> Exercise input:
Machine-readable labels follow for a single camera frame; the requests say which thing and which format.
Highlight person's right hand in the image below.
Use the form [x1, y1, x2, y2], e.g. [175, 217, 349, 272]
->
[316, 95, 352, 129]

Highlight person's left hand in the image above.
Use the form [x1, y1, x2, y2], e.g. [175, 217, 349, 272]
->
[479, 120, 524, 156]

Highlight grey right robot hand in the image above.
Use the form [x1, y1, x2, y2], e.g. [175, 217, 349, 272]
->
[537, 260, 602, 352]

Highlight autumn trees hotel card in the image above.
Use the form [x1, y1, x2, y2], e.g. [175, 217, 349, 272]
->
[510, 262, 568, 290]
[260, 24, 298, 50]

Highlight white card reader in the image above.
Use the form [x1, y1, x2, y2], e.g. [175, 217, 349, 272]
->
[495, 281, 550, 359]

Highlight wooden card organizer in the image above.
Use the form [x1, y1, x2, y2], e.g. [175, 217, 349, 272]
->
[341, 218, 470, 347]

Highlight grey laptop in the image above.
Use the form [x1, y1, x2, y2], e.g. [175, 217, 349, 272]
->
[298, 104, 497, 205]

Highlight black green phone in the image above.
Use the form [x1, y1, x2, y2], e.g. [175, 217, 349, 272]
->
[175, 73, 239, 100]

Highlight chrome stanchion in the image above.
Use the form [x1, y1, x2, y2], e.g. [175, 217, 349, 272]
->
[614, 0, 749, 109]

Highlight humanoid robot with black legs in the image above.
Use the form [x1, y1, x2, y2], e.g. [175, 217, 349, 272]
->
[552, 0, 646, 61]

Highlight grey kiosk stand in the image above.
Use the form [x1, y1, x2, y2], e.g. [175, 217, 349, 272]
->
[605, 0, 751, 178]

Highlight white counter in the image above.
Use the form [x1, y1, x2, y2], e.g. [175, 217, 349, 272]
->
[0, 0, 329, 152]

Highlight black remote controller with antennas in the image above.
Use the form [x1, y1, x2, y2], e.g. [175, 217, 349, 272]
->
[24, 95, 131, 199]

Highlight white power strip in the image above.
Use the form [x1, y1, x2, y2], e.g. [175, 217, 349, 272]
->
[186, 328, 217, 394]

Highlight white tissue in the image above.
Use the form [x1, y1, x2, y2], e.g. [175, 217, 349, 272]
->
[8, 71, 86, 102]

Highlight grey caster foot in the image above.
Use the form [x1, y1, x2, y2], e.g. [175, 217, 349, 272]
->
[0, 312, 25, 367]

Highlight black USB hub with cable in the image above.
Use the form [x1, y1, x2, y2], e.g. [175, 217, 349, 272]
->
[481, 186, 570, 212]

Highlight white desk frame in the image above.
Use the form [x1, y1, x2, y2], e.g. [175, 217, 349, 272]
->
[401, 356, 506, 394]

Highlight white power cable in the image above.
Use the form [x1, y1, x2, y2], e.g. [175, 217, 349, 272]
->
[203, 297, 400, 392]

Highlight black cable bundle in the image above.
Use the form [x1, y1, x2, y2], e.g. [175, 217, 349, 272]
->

> Task directions:
Using the material above, return each line in which the word "card" occurs.

> Answer box:
Highlight autumn trees hotel card in the image above.
Highlight white card reader in the image above.
Highlight wooden card organizer in the image above.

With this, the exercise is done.